The road we were on would take us past the field, that much was true. “So he’s at the airfield? I could have sworn you said we were meeting at Fort Sebastian,” I said.
The sergeant responded with another nervous laugh. “Did I? I always do that, sir. I was thinking about Fort Sebastian when I meant to say we were meeting the colonel at the airfield, and I switched it around.” His voice was friendly, and he said all the right words.
It was a trap, of course. I had suspected it from the moment I saw the jeep. Stuck behind the wheel, though, he could not pull a gun on me. I had control of the situation.

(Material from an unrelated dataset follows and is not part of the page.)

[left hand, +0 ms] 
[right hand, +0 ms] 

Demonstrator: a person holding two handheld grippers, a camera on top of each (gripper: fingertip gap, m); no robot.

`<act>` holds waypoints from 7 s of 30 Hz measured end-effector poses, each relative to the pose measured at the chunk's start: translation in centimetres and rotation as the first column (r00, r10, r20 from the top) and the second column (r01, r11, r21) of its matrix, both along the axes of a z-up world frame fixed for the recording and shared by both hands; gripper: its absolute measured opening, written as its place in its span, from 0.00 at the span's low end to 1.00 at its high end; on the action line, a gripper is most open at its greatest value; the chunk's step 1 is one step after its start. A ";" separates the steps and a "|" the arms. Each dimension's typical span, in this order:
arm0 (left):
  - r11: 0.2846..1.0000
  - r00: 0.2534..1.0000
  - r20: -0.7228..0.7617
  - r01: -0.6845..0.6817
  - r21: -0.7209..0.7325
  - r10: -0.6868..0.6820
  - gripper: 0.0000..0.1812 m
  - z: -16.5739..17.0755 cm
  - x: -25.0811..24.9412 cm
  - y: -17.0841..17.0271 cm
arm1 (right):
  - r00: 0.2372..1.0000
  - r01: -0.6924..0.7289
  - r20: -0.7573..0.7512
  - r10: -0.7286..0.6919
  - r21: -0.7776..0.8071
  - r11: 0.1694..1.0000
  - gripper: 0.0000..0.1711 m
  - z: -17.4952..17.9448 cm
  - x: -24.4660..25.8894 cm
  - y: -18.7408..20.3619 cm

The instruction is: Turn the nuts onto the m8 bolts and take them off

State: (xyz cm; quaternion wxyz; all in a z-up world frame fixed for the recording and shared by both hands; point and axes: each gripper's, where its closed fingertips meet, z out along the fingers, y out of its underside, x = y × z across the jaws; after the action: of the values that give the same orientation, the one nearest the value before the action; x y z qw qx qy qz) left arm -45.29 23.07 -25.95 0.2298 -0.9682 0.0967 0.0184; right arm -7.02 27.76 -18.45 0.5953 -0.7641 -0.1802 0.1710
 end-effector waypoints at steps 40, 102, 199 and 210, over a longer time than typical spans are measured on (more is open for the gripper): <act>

We were driving at eighty miles per hour. A few miles ahead of us, the edge of the airfield was visible behind a row of small buildings. I pretended not to notice it. We passed two roads that wound around to the airfield. Lewis did not slow down as we reached the third. I doubted he would slow down at the fourth.
“How long have you been here, kid?” I asked.
“Six years, sir,” he said.
If this kid operated like the ones on St. Augustine, we’d find the real Kit Lewis’s body in a day or two. I wondered if he had been strangled, drowned, burned, or dissolved.
“I’m not asking how long Kit Lewis has been here,” I said. “I’m asking how long you have been here.”
“Three days,” he said, the friendly sheen missing from his voice. If he had a gun, he made no move to draw it. He did not need to worry about me. Traveling in a jeep at eighty miles per hour, I would not attack the driver.
The stalemate would last until we came to a stop. He might pull a gun at that point, but I doubted it. The kid showed no signs of fear. He clearly thought he could kill me anytime he wanted. I felt the same way about him. Only one of us could be right.